At the Smithers Pira lab, both the existing and lightweight bottles were compression tested based on ASTM D642 (test method for determining compressive resistance of shipping containers, components, and unit loads) and D4169 (standard practice for performance testing of shipping containers and systems).

The goal of the lab testing was to predict the compressive force that would create a failure after two months. This value could then be compared to the actual load applied to the bottom layer of product in a warehouse stack.

Data was collected analyzing how time affects the compression resistance of both the control and test variables. This was accomplished by varying the speed in which the compression tests were conducted. A creep factor was defined.

Data was then collected analyzing how temperature affects the compression resistance of both the control and test variables. Temperatures varied from ambient conditions of 73°F up to elevated temperatures of 120°F. By varying the pre-conditioning environment in which the compression tests were conducted, an atmospheric factor was defined.

Test engineers utilized the atmospheric and creep factors to build a model that predicted the load that would create a failure after two months at elevated temperatures. The engineers then compared the predicted load to the actual load that would be placed on the sample in the field to determine if it was fit for use.

Through the physical testing in the lab and the derived model, it was determined that the lightweight bottle would maintain its integrity during a two-month stack period in various temperatures.

The results are in

The lightweight bottle launched based on a data driven experiment. This experiment was used to defend the “go” decision and assisted in managing the risk of making the change. The change helped the client meet a sustainability goal by reducing plastic that ultimately would end up in landfills. Progressing with the change early also had a significant positive affect on the manufacturer’s bottom line by reducing the associated packaging, production and transit costs collectively.

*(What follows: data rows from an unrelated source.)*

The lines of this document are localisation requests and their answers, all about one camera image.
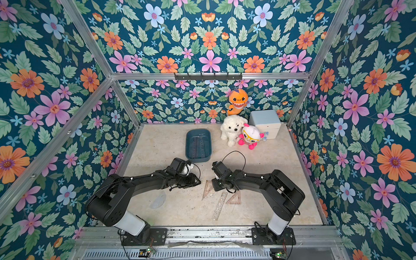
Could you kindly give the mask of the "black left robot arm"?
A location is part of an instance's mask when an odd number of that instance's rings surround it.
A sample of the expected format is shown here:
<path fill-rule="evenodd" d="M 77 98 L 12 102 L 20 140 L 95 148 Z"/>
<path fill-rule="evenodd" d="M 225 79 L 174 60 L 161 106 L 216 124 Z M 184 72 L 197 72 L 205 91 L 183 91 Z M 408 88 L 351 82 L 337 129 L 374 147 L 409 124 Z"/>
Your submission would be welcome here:
<path fill-rule="evenodd" d="M 127 210 L 134 196 L 166 188 L 188 189 L 200 184 L 200 179 L 193 173 L 183 175 L 168 170 L 136 177 L 113 174 L 89 198 L 85 211 L 105 226 L 113 226 L 132 236 L 139 236 L 147 229 L 148 223 Z"/>

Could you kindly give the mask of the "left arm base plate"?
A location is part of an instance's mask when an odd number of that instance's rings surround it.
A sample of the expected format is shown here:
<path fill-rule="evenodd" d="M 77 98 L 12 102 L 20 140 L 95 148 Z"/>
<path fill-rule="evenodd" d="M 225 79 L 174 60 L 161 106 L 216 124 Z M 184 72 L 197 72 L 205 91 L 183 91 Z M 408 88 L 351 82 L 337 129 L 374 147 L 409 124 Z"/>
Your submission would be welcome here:
<path fill-rule="evenodd" d="M 165 245 L 167 231 L 168 229 L 166 228 L 151 227 L 149 229 L 144 229 L 137 236 L 125 233 L 121 236 L 121 244 L 125 247 Z"/>

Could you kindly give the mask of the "clear short ruler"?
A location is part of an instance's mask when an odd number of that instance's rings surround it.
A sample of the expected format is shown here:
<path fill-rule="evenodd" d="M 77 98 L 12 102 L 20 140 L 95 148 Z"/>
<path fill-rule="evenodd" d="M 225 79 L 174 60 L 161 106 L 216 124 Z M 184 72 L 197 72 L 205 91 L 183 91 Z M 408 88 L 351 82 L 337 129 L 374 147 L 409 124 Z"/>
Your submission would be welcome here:
<path fill-rule="evenodd" d="M 219 216 L 221 214 L 221 211 L 223 209 L 223 205 L 225 204 L 226 198 L 228 196 L 228 192 L 227 191 L 223 191 L 218 203 L 216 204 L 216 207 L 214 209 L 213 215 L 212 215 L 212 220 L 213 221 L 217 221 L 219 219 Z"/>

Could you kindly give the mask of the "teal plastic storage box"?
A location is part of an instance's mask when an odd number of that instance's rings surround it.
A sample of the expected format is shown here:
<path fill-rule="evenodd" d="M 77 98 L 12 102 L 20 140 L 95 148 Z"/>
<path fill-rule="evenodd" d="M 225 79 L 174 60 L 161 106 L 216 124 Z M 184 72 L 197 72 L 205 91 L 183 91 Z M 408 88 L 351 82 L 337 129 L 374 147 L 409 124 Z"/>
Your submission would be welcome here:
<path fill-rule="evenodd" d="M 212 155 L 211 133 L 207 129 L 194 129 L 186 134 L 185 155 L 192 163 L 204 163 Z"/>

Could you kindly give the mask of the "pink set square triangle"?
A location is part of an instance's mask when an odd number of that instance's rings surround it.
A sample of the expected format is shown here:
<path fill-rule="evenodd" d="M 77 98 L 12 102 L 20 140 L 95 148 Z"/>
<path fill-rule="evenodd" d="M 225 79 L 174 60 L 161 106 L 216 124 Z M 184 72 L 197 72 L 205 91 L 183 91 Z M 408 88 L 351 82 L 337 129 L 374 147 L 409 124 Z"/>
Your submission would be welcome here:
<path fill-rule="evenodd" d="M 202 200 L 204 200 L 205 198 L 207 198 L 209 196 L 209 194 L 211 193 L 212 190 L 213 190 L 212 181 L 211 180 L 207 180 L 206 183 L 205 183 Z"/>

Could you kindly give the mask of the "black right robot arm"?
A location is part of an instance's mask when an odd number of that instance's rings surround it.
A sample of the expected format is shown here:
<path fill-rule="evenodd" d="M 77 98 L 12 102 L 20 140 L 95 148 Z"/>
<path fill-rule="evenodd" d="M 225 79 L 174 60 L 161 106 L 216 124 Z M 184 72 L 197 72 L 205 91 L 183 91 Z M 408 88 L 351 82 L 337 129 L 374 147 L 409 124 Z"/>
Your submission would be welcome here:
<path fill-rule="evenodd" d="M 263 195 L 273 216 L 267 228 L 273 234 L 283 234 L 293 217 L 300 213 L 300 206 L 306 198 L 304 192 L 282 171 L 274 170 L 267 174 L 252 174 L 242 170 L 232 171 L 220 162 L 213 166 L 215 178 L 213 188 L 222 190 L 250 190 Z"/>

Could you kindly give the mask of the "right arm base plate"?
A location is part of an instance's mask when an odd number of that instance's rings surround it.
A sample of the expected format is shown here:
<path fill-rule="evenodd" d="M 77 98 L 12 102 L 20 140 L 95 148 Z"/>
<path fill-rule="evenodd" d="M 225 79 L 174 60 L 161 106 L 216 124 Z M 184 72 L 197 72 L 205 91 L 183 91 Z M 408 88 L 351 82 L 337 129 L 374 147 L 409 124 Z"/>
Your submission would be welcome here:
<path fill-rule="evenodd" d="M 296 238 L 293 229 L 286 227 L 284 231 L 277 235 L 269 228 L 256 226 L 251 228 L 253 245 L 296 245 Z"/>

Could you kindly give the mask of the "small pink triangle ruler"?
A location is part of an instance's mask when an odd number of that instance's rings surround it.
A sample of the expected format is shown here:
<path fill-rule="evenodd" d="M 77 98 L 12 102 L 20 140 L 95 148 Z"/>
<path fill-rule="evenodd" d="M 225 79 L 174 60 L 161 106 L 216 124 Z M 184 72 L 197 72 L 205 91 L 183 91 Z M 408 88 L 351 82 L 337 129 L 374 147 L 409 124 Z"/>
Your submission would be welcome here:
<path fill-rule="evenodd" d="M 231 198 L 226 202 L 227 205 L 240 205 L 241 204 L 241 192 L 237 191 Z"/>

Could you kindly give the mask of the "clear stencil ruler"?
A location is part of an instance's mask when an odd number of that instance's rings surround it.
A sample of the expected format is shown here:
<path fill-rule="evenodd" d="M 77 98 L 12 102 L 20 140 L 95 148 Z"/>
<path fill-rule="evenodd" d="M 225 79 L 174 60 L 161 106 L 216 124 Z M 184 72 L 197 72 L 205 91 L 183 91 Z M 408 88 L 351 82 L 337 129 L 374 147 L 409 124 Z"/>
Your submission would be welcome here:
<path fill-rule="evenodd" d="M 205 137 L 201 137 L 200 139 L 200 157 L 201 158 L 206 158 L 206 138 Z"/>

Smithers Pira conducted the testing in two weeks – dramatically speeding up testing over the traditional method and bringing the new bottle to market in a faster timeframe which also sped up the production implementation and brought the new lightweight bottle to retail shelves sooner. Testing the lightweight bottle in the lab resulted in a cost-effective, timesaving and environmentally friendly market strategy.

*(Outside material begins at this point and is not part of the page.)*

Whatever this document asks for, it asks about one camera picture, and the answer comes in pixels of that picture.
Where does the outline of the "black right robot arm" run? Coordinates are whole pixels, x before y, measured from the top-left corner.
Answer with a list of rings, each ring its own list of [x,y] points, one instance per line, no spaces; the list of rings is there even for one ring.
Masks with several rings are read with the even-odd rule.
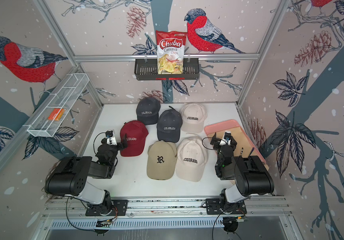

A secondary output of the project was the creep and atmospheric factors.  These factors can now be leveraged to redefine the safety factor that can be used for future ASTM D4169 compression testing. 

While real-life testing for new or more sustainable packaging formats may seem to be the simplest way to evaluate package integrity, a standard or custom test protocol can often be more efficient and produce significant benefits such as a shorter testing period, faster to-market timeline and a reduction in unsellable products.